* [Task brief]: Write down exactly the lines from the one below that has "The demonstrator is" to the end of the data, both ends included; the pictures should not appear in your copy.

* [Material provided]:
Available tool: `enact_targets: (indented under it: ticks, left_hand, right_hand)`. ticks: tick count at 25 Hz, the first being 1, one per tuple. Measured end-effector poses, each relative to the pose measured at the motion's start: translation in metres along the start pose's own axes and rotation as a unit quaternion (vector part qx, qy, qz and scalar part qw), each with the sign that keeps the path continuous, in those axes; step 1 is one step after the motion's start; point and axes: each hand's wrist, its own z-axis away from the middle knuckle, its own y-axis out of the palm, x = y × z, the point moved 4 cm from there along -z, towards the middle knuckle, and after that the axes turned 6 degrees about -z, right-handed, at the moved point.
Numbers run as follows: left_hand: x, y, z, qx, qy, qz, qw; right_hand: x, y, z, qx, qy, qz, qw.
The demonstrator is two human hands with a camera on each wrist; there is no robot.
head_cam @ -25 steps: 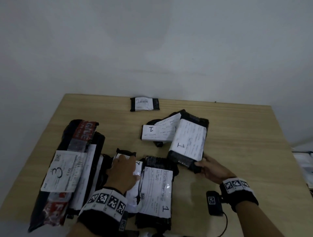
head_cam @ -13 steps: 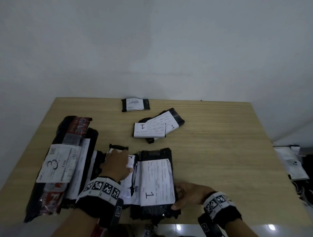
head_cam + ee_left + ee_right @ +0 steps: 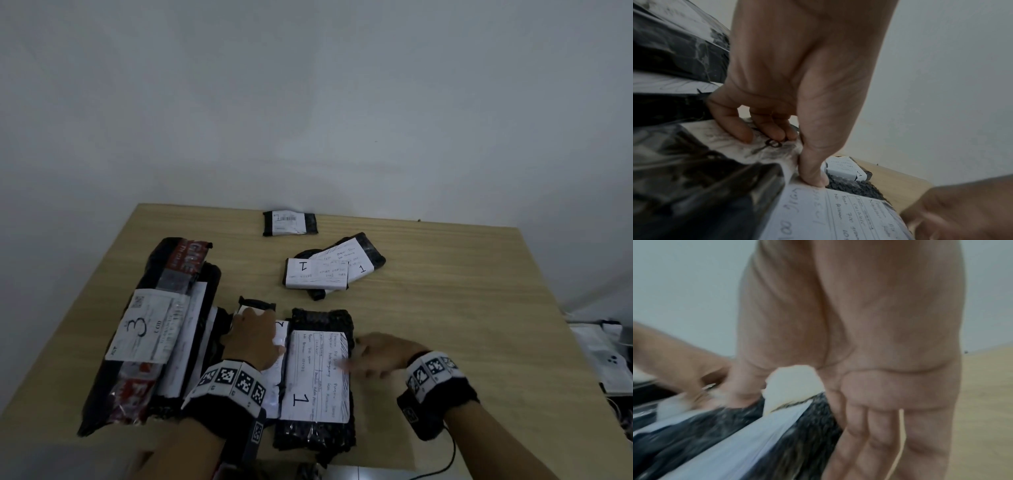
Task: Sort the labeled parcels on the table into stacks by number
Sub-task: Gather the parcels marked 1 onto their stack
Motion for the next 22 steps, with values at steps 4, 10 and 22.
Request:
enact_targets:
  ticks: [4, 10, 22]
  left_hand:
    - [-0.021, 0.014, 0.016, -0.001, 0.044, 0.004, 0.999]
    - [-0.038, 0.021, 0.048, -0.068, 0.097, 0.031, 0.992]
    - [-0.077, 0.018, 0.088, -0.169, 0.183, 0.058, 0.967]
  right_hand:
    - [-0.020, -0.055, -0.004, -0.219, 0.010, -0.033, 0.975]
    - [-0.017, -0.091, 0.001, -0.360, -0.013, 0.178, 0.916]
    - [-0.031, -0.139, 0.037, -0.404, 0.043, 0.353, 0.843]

* [Response area]:
The demonstrator is two human hands with a camera on each wrist; there is no robot.
head_cam @ -25 steps: 
head_cam @ -13 steps: 
head_cam + ee_left + ee_right @ +0 steps: 
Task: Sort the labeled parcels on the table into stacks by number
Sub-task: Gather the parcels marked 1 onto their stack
Motion for the next 22 steps, with values at steps 4, 10 and 22.
Request:
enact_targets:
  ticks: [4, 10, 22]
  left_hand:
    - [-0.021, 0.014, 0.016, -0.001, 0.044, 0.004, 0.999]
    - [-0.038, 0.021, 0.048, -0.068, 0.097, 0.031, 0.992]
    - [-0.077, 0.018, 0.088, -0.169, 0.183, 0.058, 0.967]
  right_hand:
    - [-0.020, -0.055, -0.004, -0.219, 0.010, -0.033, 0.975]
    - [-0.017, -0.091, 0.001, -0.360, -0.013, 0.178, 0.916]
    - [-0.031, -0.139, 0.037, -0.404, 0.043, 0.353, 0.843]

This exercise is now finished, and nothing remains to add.